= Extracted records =
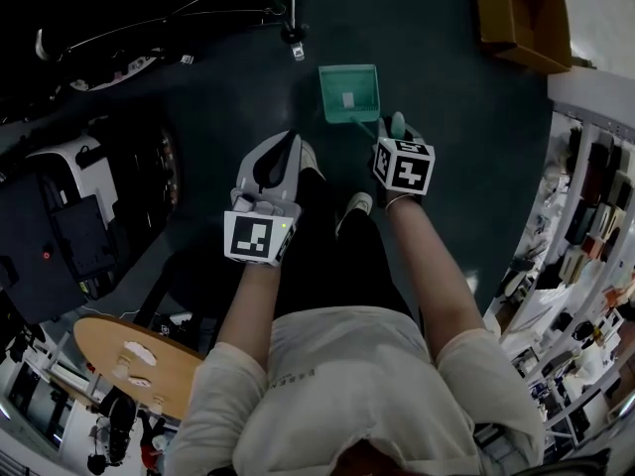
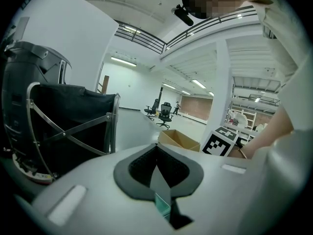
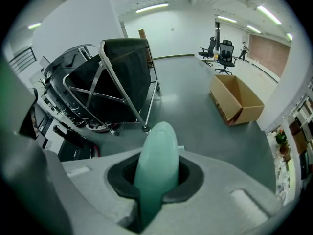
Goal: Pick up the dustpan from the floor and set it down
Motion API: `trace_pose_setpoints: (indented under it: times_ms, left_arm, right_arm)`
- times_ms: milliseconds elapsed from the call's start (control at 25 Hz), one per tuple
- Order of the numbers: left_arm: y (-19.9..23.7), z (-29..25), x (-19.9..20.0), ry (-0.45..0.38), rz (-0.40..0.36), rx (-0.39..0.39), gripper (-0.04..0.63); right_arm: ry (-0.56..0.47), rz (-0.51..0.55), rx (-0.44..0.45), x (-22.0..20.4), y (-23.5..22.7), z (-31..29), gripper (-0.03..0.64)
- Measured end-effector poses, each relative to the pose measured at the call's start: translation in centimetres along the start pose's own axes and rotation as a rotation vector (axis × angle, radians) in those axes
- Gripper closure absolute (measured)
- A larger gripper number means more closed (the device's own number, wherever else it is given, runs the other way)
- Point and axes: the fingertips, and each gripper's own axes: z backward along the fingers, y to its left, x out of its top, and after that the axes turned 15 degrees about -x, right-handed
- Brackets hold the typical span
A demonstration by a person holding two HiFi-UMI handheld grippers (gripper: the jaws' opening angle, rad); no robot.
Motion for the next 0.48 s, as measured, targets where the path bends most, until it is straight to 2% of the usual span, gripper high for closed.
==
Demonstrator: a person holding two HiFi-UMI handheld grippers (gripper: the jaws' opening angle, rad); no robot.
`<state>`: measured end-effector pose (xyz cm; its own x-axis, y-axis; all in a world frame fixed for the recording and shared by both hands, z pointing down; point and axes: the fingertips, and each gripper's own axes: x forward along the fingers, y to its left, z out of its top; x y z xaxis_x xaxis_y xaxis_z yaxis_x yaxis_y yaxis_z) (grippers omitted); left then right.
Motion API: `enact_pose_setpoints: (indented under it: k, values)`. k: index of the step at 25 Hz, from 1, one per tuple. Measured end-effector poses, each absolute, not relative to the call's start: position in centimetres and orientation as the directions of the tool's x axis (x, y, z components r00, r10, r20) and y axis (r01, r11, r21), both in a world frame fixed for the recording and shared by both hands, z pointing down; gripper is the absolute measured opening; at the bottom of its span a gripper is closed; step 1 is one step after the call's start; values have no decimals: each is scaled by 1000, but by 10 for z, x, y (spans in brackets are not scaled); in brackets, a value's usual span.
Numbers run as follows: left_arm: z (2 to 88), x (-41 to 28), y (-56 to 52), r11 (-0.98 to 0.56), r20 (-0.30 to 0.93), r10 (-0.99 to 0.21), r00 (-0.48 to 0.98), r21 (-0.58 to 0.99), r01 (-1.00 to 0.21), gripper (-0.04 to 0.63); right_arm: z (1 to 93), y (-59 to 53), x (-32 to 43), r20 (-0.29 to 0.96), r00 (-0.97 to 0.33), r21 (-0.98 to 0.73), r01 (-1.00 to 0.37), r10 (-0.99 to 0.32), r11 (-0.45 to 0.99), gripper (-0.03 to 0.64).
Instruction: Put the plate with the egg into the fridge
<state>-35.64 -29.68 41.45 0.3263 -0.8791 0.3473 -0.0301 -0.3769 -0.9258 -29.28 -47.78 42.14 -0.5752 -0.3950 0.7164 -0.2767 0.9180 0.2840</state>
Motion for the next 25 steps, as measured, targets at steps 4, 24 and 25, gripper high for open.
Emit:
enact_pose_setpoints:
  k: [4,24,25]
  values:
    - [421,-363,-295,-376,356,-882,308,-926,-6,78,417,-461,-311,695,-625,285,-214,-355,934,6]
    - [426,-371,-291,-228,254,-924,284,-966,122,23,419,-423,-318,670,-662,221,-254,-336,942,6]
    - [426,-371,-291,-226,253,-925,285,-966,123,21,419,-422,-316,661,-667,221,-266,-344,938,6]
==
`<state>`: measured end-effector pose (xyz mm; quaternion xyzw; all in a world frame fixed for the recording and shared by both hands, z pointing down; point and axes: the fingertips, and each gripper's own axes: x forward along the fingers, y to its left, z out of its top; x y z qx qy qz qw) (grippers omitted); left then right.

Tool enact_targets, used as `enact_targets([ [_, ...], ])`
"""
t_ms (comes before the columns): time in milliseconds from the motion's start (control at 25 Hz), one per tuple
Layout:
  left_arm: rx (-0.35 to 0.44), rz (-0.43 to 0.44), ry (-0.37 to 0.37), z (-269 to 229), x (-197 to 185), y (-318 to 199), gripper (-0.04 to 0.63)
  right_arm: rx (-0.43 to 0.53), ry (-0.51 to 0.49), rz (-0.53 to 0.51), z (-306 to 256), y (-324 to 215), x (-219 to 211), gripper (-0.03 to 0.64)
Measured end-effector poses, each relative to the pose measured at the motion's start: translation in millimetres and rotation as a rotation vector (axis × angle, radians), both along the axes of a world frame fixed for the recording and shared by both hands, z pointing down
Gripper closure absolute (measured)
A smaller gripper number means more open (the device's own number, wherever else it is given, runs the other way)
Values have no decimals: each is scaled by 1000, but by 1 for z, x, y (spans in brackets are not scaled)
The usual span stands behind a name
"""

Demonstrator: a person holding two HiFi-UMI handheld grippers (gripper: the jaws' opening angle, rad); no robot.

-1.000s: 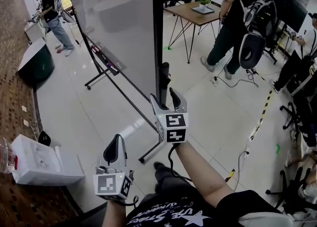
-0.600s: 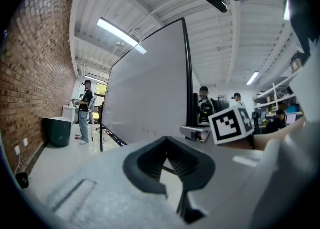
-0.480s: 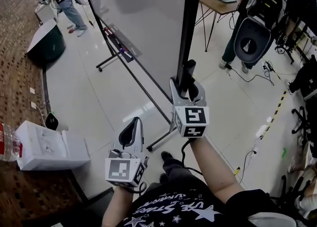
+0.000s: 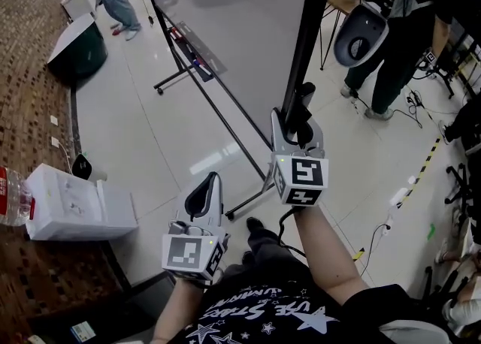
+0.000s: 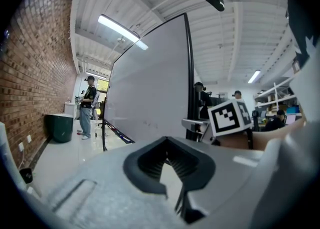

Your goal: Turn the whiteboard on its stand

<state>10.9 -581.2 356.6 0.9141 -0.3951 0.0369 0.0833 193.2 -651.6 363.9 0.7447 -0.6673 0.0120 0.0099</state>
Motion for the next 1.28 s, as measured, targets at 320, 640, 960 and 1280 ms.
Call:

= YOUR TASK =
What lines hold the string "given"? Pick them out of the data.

= RESULT OF THIS TASK =
- A larger gripper number means more closed (the device's own number, wherever else it is given, runs the other way)
A smaller gripper number means more open (the device's own number, wherever else it is given, runs the other way)

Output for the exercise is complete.